[Records excerpted from a collection]
"""

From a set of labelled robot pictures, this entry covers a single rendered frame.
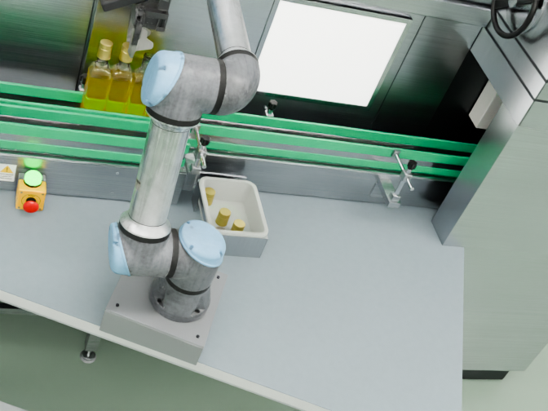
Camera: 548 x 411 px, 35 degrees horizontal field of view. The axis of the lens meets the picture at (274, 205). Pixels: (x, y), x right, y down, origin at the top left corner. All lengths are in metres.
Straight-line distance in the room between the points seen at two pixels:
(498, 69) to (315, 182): 0.64
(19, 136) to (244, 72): 0.75
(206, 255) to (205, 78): 0.42
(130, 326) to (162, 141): 0.51
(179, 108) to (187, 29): 0.73
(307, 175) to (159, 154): 0.90
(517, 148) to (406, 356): 0.69
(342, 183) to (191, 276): 0.85
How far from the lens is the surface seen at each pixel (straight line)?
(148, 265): 1.95
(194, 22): 2.45
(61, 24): 2.46
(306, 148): 2.60
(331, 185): 2.70
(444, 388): 2.39
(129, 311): 2.09
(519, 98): 2.56
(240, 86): 1.78
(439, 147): 2.86
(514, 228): 2.87
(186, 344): 2.09
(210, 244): 1.98
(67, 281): 2.23
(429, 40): 2.73
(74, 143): 2.34
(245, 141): 2.53
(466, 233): 2.80
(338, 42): 2.59
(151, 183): 1.86
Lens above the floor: 2.40
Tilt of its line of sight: 39 degrees down
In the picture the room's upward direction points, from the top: 23 degrees clockwise
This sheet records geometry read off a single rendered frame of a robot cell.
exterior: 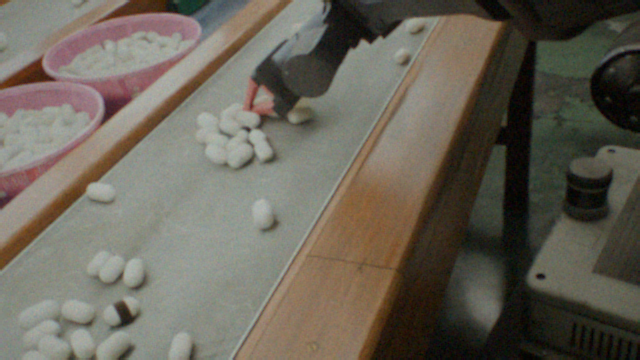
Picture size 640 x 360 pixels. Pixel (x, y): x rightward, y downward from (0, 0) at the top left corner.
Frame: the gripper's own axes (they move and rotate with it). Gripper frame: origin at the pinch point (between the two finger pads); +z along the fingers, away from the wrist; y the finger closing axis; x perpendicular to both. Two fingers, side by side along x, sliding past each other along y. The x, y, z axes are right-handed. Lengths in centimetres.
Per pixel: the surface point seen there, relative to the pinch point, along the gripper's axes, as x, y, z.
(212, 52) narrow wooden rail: -9.9, -15.3, 9.8
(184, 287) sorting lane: 6.7, 32.1, -4.9
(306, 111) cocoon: 5.3, -0.6, -6.2
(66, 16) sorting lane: -38, -34, 45
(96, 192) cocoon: -6.3, 21.7, 7.2
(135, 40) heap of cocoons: -22.3, -24.6, 28.1
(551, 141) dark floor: 78, -123, 26
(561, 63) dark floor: 76, -180, 27
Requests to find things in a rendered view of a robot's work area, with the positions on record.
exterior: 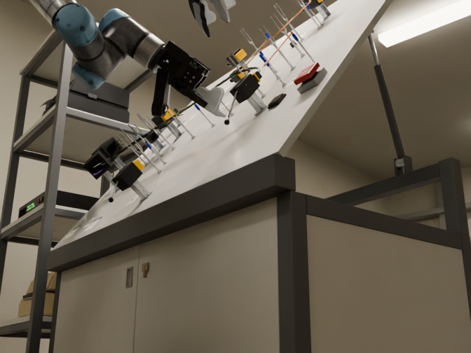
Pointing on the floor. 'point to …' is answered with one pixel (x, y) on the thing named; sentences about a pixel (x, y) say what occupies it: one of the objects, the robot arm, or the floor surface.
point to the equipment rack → (19, 327)
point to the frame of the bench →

"""

=== What the task asks ===
Output the data above exactly, beginning at its first line and ending with the line that holds "Picture size 640". Leave out the pictures and add nothing.

=== Output of the task ===
From a set of labelled robot pictures, this entry covers a single rendered frame.
Camera: 548 x 411 px, 35 degrees horizontal field of view. The axis of the lens meets the picture at (274, 205). Pixels: (x, y), x right, y down, origin at the top left corner. All lengths are in metres.
Straight-line distance in the room between the points seen at two pixels:
(498, 69) to (315, 182): 0.64
(19, 136) to (244, 72): 0.75
(206, 255) to (205, 78): 0.42
(130, 326) to (162, 141): 0.51
(179, 108) to (187, 29): 0.73
(307, 175) to (159, 154): 0.90
(517, 148) to (406, 356): 0.69
(342, 183) to (191, 276): 0.85
How far from the lens is the surface seen at each pixel (straight line)?
(148, 265): 1.95
(194, 22): 2.45
(61, 24): 2.46
(306, 148): 2.60
(331, 185): 2.70
(444, 388): 2.39
(129, 311): 2.09
(519, 98): 2.56
(240, 86): 1.78
(439, 147): 2.86
(514, 228): 2.87
(186, 344): 2.09
(210, 244): 1.98
(67, 281): 2.23
(429, 40): 2.73
(74, 143): 2.34
(245, 141): 2.53
(466, 233): 2.80
(338, 42): 2.59
(151, 183): 1.86
Lens above the floor: 2.40
Tilt of its line of sight: 39 degrees down
In the picture the room's upward direction points, from the top: 23 degrees clockwise
This sheet records geometry read off a single rendered frame of a robot cell.
exterior: 
Picture size 640 x 360 pixels. Pixel (x, y): x rightward, y downward from (0, 0) at the top left corner.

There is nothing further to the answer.